Notice of the determination shall be given to each Outside Director to whom an
Option is so granted within a reasonable time after the date of such grant.

     13. Amendment and Termination of the Plan.

     (a) Amendment and Termination.  The Board may amend or terminate the Plan
from time to time in such respects as the Board may deem advisable; provided
that, to the extent necessary and desirable to comply with Rule 16b-3 under the
Exchange Act (or any other applicable law or regulation), the Company shall
obtain approval of the shareholders of the Company to Plan amendments to the
extent and in the manner required by such law or regulation. Notwithstanding the
foregoing, the provisions set forth in Section 4 of this Plan (and any other
Sections of this Plan that affect the formula award terms required to be
specified in this Plan by Rule 16b-3) shall not be amended more than once every
six months, other than to comport with changes in the Code, the Employee
Retirement Income Security Act of 1974, as amended, or the rules thereunder.

     (b) Effect of Amendment or Termination.  Any such amendment or termination
of the Plan that would impair the rights of any Optionee shall not affect
Options already granted to such Optionee and such Options shall remain in full
force and effect as if this Plan had not been amended or terminated, unless
mutually agreed otherwise between the Optionee and the Board, which agreement
must be in writing and signed by the Optionee and the Company.

     14. Conditions Upon Issuance of Shares.  Shares shall not be issued
pursuant to the exercise of an Option unless the exercise of such Option and the
issuance and delivery of such Shares pursuant thereto shall comply with all
relevant provisions of law, including, without limitation, the Securities Act of
1933, as amended, the Exchange Act, the rules and regulations promulgated
thereunder, state securities laws, and the requirements of any stock exchange
upon which the Shares may then be listed, and shall be further subject to the
approval of counsel for the Company with respect to such compliance. As a
condition to the exercise of an Option, the Company may require the person
exercising such Option to represent and warrant at the time of any such exercise
that the Shares are being purchased only for investment and without any present
intention to sell or distribute such Shares, if, in the opinion of counsel for
the Company, such a representation is required by any of the aforementioned
relevant provisions of law.

     15. Reservation of Shares.  The Company, during the term of this Plan, will
at all times reserve and keep available such number of Shares as shall be
sufficient to satisfy the requirements of the Plan.
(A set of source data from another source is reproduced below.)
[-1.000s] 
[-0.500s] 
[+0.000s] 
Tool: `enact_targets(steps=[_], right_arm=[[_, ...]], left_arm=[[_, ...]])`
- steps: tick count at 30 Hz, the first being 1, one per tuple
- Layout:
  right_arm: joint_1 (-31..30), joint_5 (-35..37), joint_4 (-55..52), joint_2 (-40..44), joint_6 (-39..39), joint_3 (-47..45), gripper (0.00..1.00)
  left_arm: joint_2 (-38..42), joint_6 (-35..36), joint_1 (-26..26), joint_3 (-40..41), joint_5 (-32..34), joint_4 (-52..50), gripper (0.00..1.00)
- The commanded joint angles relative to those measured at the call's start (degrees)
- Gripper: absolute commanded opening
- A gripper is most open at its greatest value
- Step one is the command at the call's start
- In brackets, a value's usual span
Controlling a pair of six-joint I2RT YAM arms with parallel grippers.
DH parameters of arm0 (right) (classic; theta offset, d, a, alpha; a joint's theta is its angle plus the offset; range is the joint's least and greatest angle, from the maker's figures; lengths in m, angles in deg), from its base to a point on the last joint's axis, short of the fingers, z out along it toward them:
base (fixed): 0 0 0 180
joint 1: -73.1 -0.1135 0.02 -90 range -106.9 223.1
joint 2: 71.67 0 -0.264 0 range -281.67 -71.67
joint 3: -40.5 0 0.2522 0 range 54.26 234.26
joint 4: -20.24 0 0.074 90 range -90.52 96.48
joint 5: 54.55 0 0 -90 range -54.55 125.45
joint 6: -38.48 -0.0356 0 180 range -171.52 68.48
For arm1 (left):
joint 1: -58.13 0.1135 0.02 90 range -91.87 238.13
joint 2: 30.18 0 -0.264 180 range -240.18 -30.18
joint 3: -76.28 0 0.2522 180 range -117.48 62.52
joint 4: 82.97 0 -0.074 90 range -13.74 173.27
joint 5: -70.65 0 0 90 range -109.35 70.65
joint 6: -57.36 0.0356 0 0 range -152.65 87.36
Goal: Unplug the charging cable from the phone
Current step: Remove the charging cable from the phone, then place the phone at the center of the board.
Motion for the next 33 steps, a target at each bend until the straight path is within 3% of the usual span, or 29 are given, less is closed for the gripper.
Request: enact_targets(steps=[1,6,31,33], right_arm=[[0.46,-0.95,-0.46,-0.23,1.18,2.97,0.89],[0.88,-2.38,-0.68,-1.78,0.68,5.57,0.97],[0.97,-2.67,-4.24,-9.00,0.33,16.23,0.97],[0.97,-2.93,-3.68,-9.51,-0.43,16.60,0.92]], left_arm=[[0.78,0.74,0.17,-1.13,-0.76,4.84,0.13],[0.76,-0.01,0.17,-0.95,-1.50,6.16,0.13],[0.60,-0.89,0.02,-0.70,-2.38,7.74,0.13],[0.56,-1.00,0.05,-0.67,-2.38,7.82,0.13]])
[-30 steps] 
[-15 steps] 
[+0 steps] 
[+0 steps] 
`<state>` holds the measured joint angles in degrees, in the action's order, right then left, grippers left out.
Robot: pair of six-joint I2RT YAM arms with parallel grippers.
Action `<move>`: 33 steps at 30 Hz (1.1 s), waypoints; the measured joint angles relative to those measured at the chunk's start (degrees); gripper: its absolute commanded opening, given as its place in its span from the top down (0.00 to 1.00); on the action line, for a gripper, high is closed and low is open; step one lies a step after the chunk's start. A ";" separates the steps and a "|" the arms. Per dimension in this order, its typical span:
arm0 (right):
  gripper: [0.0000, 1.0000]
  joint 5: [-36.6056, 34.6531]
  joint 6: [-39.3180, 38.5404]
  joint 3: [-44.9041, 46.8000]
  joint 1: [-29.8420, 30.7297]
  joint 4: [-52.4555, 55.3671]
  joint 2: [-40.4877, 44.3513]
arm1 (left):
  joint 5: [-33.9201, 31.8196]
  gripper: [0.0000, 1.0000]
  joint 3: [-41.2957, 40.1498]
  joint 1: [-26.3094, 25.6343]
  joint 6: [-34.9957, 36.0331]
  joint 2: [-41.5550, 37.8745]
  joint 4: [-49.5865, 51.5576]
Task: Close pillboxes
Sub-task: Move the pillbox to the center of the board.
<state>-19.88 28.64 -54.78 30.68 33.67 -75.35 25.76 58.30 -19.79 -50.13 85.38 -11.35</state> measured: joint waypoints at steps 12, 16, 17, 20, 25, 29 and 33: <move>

Inability of the Company to
obtain authority from any regulatory body having jurisdiction, which authority
is deemed by the Company's counsel to be necessary to the lawful issuance and
sale of any Shares hereunder, shall relieve the Company of any liability in
respect of the failure to issue or sell such Shares as to which such requisite
authority shall not have been obtained.

     16. Option Agreement.  Options shall be evidenced by written option
agreements in such form as the Board shall approve.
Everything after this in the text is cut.